La situation est particulièrement inquiétante pour les marques qui vendent des garde-temps à moins de 200 francs. La production de montres à quartz a ainsi diminué de plus de 12 millions d’unités depuis 2011, et le phénomène s’est encore accéléré avec la crise du coronavirus.

À l’instar de la Swatch, dont les ventes sont en recul constant, ces garde-temps bon marché sont particulièrement affectés par la concurrence des montres connectées, mais également par le succès que rencontrent les marques de mode étrangère (Guess, Puma, Armani, etc.) auprès de la jeunesse branchée occidentale.

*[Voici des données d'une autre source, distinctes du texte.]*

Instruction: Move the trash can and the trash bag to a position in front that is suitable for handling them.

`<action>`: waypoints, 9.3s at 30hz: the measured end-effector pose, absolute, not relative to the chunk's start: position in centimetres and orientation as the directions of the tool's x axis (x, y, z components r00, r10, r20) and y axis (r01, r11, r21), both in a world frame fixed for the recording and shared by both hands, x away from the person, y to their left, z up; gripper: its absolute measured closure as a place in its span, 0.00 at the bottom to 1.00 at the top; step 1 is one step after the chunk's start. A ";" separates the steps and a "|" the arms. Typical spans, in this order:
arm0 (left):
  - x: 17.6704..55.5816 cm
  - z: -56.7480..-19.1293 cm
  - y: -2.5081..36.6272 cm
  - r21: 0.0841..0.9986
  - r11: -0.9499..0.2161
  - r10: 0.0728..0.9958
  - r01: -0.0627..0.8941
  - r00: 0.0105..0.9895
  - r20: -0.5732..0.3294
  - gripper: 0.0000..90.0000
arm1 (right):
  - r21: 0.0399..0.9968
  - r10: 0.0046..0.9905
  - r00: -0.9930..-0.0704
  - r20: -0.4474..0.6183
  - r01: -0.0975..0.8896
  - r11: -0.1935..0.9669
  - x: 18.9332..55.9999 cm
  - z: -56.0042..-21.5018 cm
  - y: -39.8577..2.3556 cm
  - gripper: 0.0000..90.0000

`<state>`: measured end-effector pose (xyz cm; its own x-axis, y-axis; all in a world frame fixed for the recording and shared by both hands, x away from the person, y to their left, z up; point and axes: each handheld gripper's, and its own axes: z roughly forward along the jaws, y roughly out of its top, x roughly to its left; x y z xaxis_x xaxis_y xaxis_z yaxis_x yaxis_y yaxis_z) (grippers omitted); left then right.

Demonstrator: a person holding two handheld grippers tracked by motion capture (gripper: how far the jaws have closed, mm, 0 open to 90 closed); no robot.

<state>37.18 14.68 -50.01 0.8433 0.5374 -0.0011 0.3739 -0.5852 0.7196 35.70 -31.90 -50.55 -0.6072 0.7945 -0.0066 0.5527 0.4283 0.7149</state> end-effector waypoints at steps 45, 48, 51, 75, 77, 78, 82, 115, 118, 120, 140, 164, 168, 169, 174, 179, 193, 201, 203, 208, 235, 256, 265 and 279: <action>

Une évolution qui n’est pas sans danger pour le tissu industriel helvétique, et notamment les nombreuses entreprises sous-traitantes, qui dépendent de l’horlogerie pour leur survie. «Après la crise du quartz du début des années 1980, l’industrie s’est reconstruite en produisant de grandes quantités de montres à quartz d’entrée et milieu de gamme. Ce qui a donné une base solide au développement du segment des montres mécaniques et a ouvert les portes de l’industrie du luxe. Si la baisse continue, cela pourrait fragiliser l’industrie, entraîner des pertes d’emploi et de savoir-faire et inévitablement freiner l’innovation», s’inquiète Jules Boudrand.